§ **EXERCISE PROMPT**
Every line containing "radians" should be copied out. Go through the entries and find them.
====== SOURCE INFORMATION
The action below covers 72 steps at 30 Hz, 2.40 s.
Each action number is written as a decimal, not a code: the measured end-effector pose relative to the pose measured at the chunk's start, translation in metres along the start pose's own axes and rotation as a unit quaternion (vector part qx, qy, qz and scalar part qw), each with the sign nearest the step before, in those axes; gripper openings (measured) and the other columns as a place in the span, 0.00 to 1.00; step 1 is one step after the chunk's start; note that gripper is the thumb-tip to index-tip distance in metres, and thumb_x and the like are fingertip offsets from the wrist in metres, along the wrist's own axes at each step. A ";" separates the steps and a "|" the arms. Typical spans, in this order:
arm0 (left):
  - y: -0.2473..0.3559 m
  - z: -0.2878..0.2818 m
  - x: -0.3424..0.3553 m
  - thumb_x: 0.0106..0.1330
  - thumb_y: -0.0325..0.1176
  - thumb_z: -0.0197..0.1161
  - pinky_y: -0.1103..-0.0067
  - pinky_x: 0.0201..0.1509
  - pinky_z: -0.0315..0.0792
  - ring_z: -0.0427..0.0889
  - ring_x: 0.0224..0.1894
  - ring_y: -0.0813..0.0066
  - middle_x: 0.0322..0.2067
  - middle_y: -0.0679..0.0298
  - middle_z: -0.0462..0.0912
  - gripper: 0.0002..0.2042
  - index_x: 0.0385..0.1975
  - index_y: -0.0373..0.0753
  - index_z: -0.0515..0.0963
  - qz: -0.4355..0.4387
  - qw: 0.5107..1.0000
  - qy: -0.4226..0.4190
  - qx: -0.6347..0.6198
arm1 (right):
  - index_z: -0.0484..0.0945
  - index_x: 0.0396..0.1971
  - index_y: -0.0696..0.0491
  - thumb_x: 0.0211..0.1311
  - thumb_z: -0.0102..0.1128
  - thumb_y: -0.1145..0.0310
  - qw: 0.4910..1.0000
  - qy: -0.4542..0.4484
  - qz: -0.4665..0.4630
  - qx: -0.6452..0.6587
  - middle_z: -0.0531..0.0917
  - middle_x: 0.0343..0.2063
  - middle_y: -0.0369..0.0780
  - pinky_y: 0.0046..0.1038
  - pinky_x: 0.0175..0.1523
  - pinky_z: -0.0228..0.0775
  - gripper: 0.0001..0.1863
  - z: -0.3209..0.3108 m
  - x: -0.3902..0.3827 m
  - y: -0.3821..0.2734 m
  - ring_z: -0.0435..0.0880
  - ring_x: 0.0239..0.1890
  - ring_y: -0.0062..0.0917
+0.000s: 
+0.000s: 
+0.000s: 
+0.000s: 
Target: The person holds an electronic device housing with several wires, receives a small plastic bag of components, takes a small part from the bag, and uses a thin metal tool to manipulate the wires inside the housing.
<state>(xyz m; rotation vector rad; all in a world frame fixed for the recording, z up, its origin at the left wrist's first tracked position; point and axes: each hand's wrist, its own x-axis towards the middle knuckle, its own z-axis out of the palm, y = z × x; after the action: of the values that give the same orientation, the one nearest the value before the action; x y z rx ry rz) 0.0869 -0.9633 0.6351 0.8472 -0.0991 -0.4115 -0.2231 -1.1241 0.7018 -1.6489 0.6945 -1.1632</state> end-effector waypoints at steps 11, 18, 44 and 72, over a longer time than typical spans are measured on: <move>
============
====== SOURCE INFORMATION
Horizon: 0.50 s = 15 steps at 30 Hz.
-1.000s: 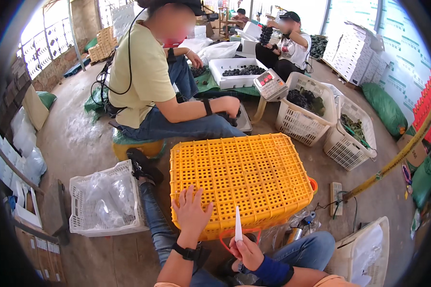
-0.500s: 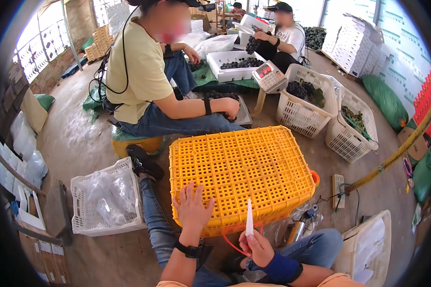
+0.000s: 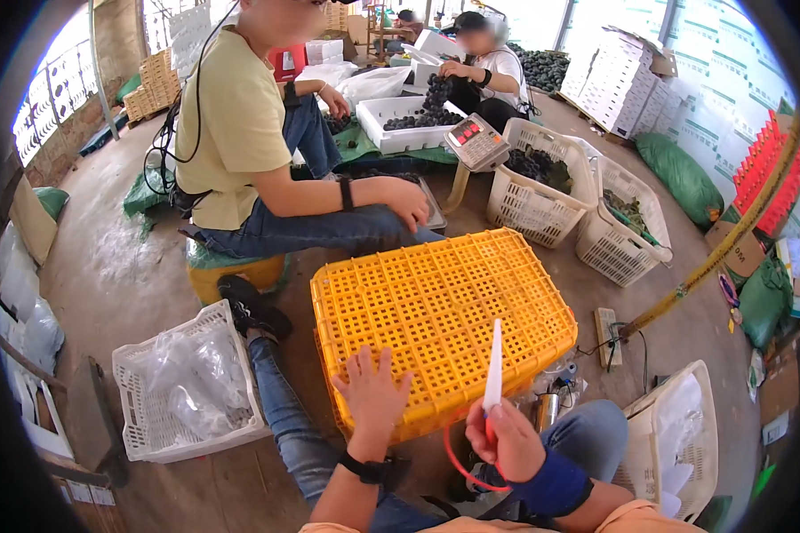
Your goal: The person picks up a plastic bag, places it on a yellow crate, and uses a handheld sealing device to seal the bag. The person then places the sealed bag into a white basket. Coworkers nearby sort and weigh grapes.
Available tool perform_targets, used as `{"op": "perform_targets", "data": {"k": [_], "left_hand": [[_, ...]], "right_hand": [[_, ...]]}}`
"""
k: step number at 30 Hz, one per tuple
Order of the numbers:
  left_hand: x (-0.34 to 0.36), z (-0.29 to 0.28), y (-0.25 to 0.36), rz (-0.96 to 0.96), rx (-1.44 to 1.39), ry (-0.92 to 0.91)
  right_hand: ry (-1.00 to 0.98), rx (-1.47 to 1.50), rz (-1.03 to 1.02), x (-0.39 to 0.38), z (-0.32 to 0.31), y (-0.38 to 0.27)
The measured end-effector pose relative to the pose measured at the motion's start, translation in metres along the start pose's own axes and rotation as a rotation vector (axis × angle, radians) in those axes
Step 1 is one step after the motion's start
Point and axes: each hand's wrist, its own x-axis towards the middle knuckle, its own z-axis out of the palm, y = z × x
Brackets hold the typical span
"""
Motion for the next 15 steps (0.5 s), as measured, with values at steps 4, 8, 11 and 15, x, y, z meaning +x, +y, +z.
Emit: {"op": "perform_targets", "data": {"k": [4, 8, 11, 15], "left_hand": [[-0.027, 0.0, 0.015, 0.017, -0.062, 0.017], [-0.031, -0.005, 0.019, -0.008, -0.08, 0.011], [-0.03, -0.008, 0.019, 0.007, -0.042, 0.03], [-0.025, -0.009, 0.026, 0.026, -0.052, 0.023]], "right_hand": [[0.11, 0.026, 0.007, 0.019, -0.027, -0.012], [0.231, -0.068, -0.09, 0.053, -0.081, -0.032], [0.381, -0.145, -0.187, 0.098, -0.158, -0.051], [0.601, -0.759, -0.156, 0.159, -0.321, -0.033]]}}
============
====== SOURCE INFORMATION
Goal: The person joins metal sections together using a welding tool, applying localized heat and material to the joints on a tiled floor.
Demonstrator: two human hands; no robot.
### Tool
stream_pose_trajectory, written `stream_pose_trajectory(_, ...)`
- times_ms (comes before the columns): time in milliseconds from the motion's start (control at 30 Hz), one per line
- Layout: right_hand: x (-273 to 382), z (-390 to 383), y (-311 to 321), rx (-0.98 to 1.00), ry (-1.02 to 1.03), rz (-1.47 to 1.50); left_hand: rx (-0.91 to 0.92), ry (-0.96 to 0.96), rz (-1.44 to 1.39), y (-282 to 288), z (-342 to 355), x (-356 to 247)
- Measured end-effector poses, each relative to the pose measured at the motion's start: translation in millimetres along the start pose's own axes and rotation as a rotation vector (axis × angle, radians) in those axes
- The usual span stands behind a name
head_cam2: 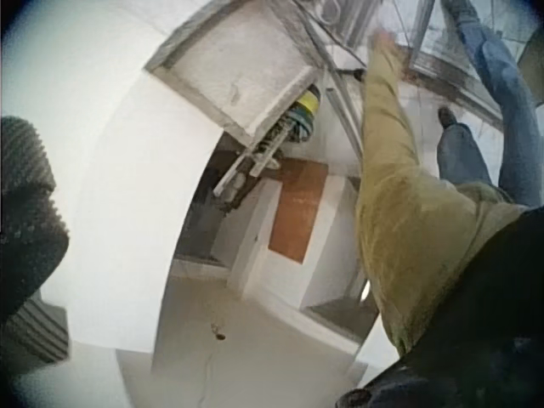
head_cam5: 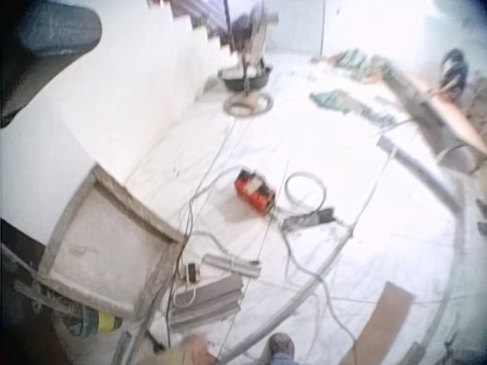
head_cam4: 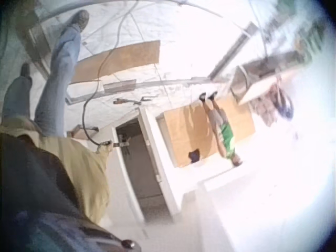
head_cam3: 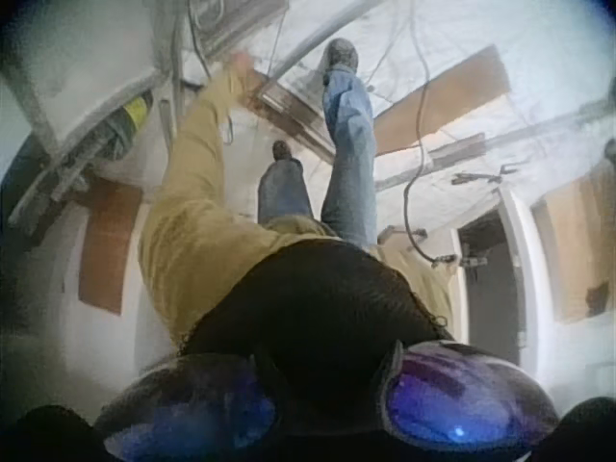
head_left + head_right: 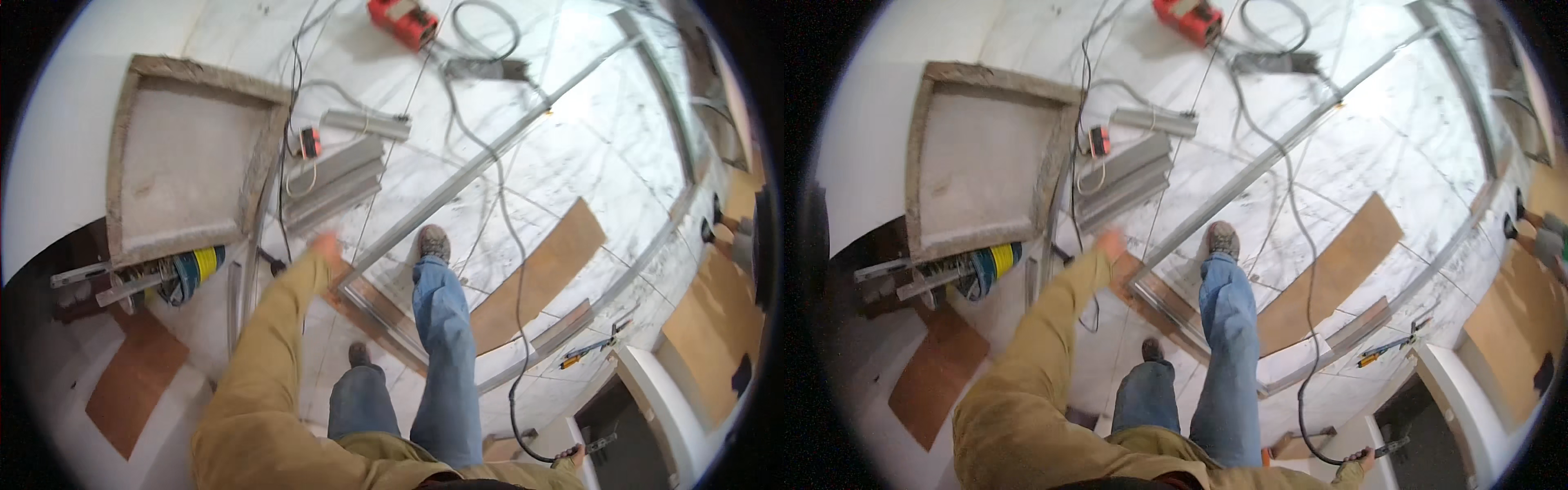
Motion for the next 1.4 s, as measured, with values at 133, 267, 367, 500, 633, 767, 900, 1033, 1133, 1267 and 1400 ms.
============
§ **RESULT BELOW**
The measured end-effector pose relative to the pose measured at the motion's start, translation in metres along the start pose's own axes and rotation as a rotation vector (axis × angle, radians) in those axes
- Measured end-effector poses, each relative to the pose measured at the motion's start: translation in millimetres along the start pose's own axes and rotation as a rotation vector (axis × angle, radians) in those axes

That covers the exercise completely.